Required work: In the material below, find each line that contains the word "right" and copy it.

|---|

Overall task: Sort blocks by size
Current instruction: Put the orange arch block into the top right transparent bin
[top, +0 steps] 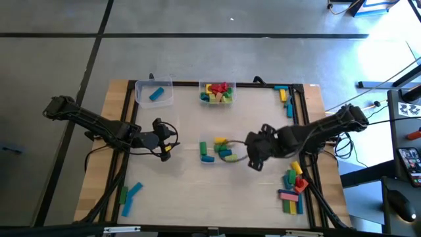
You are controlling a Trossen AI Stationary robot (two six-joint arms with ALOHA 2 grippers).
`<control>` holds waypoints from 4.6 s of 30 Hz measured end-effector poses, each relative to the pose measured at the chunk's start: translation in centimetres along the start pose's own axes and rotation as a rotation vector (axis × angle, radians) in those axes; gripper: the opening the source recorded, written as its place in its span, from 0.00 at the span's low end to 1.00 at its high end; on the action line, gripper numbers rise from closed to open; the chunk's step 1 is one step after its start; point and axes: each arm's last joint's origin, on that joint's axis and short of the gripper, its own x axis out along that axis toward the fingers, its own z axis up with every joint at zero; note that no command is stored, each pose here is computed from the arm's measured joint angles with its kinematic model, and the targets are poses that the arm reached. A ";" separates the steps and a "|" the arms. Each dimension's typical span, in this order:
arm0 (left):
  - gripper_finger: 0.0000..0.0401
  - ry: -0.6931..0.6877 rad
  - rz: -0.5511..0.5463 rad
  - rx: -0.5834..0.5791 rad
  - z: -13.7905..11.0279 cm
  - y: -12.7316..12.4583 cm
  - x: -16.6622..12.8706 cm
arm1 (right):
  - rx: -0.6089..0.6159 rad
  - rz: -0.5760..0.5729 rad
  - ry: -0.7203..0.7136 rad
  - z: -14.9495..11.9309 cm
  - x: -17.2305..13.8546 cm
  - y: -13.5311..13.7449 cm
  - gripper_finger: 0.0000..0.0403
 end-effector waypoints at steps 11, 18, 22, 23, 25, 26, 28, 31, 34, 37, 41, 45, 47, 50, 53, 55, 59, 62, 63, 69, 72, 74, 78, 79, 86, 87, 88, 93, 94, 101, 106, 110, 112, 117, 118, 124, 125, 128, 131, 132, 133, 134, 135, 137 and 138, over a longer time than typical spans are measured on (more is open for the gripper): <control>0.54 0.000 0.000 0.001 0.0 0.0 0.0 | 0.063 0.038 0.073 -4.7 -1.9 3.7 0.63; 0.54 0.000 0.000 0.007 0.0 0.0 0.0 | 0.072 0.082 0.121 -7.9 -3.3 5.7 0.63; 0.54 0.000 0.000 0.007 0.0 0.0 0.0 | 0.078 0.097 0.156 -9.9 -4.1 6.5 0.63; 0.54 0.000 0.000 0.007 0.0 0.0 0.0 | 0.068 0.100 0.165 -10.4 -4.4 6.7 0.63; 0.54 0.000 0.000 0.007 0.0 0.0 0.0 | 0.037 0.108 0.183 -11.4 -4.6 7.2 0.63; 0.54 0.000 0.000 0.007 0.0 0.0 0.0 | 0.017 0.108 0.190 -11.8 -4.7 7.4 0.63; 0.54 0.001 0.000 0.007 0.0 0.0 0.0 | -0.027 0.099 0.209 -12.8 -4.7 7.9 0.63; 0.54 0.001 0.000 0.008 0.0 0.0 0.0 | -0.077 0.069 0.263 -14.0 -4.4 8.5 0.63; 0.54 0.001 0.000 0.026 0.0 0.0 0.0 | -0.076 0.029 0.332 -15.0 -3.9 9.1 0.63; 0.54 0.001 0.000 0.027 0.0 0.0 0.0 | -0.061 -0.005 0.391 -15.9 -3.4 9.6 0.63; 0.54 0.001 0.001 0.027 0.0 0.0 0.0 | -0.074 -0.018 0.450 -17.0 -3.2 10.2 0.63; 0.54 0.001 0.000 0.027 0.0 0.0 0.0 | -0.091 -0.036 0.466 -18.1 -3.1 10.5 0.63; 0.54 0.001 0.001 0.027 0.0 0.0 0.0 | -0.103 -0.055 0.470 -18.8 -2.8 10.3 0.63; 0.54 0.001 0.001 0.027 0.0 0.0 0.0 | -0.129 -0.075 0.488 -19.9 -2.2 10.0 0.63; 0.54 0.001 0.001 0.027 0.0 0.0 0.0 | -0.161 -0.095 0.507 -20.9 -1.5 9.6 0.63; 0.54 0.001 0.001 0.027 0.0 0.0 0.0 | -0.188 -0.094 0.514 -21.4 -0.9 9.5 0.63; 0.54 0.001 0.000 0.027 0.0 0.0 0.0 | -0.244 -0.089 0.521 -22.2 0.0 9.1 0.63; 0.54 0.000 0.000 0.027 0.0 0.0 0.0 | -0.294 -0.102 0.527 -22.7 0.9 8.7 0.63; 0.54 0.000 0.000 0.026 0.0 0.0 0.0 | -0.301 -0.107 0.536 -22.8 1.2 8.5 0.63; 0.54 0.000 0.000 0.026 0.0 0.0 0.0 | -0.320 -0.107 0.560 -23.4 2.4 7.9 0.59; 0.54 0.000 0.000 0.026 0.0 0.0 0.0 | -0.318 -0.095 0.559 -23.6 2.7 7.9 0.50; 0.54 0.000 0.000 0.026 0.0 0.0 0.0 | -0.318 -0.098 0.560 -23.6 2.8 7.8 0.42; 0.54 0.000 0.000 0.027 0.0 0.0 0.0 | -0.317 -0.095 0.559 -23.6 2.8 7.8 0.24; 0.54 0.000 0.000 0.026 0.0 0.0 0.0 | -0.317 -0.096 0.559 -23.6 2.8 7.8 0.19; 0.54 0.000 0.000 0.027 0.0 0.0 0.0 | -0.308 -0.082 0.555 -23.5 2.7 8.0 0.11; 0.54 0.000 0.000 0.026 0.0 0.0 0.0 | -0.301 -0.080 0.554 -23.5 2.6 8.1 0.11; 0.54 0.000 0.000 0.027 0.0 0.0 0.0 | -0.286 -0.082 0.554 -23.2 2.3 8.2 0.11; 0.54 0.000 0.000 0.027 0.0 0.0 0.0 | -0.232 -0.078 0.520 -21.2 0.7 9.1 0.14; 0.54 0.000 0.000 0.027 0.0 0.0 0.0 | -0.216 -0.075 0.500 -20.6 0.5 9.2 0.14; 0.54 0.000 0.000 0.026 0.0 0.0 0.0 | -0.087 -0.070 0.249 -15.0 -0.4 9.8 0.12; 0.54 0.000 0.000 0.026 0.0 0.0 0.0 | 0.012 -0.137 0.024 -11.3 0.4 9.1 0.16; 0.54 0.000 0.000 0.026 0.0 0.0 0.0 | 0.012 -0.205 -0.006 -8.7 1.5 7.7 0.14; 0.54 0.000 0.000 0.027 0.0 0.0 0.0 | -0.009 -0.234 -0.015 -7.5 2.0 6.9 0.13; 0.54 0.000 0.000 0.026 0.0 0.0 0.0 | -0.052 -0.305 0.000 -4.6 3.3 4.7 0.13; 0.54 0.000 0.000 0.026 0.0 0.0 0.0 | -0.059 -0.317 0.004 -4.0 3.6 4.2 0.14; 0.54 0.000 0.000 0.026 0.0 0.0 0.0 | -0.115 -0.374 0.005 -0.9 5.0 1.4 0.14; 0.54 0.000 0.000 0.023 0.0 0.0 0.0 | -0.123 -0.378 0.011 -0.4 5.2 0.9 0.14; 0.54 0.000 0.000 -0.001 0.0 0.0 0.0 | -0.120 -0.384 0.002 1.3 6.0 -0.8 0.14; 0.54 0.000 0.000 -0.004 0.0 0.0 0.0 | -0.114 -0.375 -0.033 3.1 6.7 -2.3 0.14; 0.54 0.000 0.000 -0.002 0.0 0.0 0.0 | -0.111 -0.371 -0.051 3.7 6.9 -2.8 0.14; 0.54 0.000 0.000 0.000 0.0 0.0 0.0 | -0.111 -0.368 -0.069 4.3 7.1 -3.3 0.14; 0.54 0.000 0.000 0.000 0.0 0.0 0.0 | -0.110 -0.366 -0.090 4.9 7.3 -3.8 0.14; 0.54 0.000 0.000 0.000 0.0 0.0 0.0 | -0.113 -0.364 -0.112 5.5 7.5 -4.4 0.14; 0.54 0.000 0.000 0.001 0.0 0.0 0.0 | -0.103 -0.363 -0.161 6.8 7.8 -5.5 0.14; 0.54 0.000 0.000 0.001 0.0 0.0 0.0 | -0.092 -0.359 -0.188 7.4 7.9 -6.2 0.14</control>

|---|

Solution to this problem:
Current instruction: Put the orange arch block into the top right transparent bin
arm1 (right):

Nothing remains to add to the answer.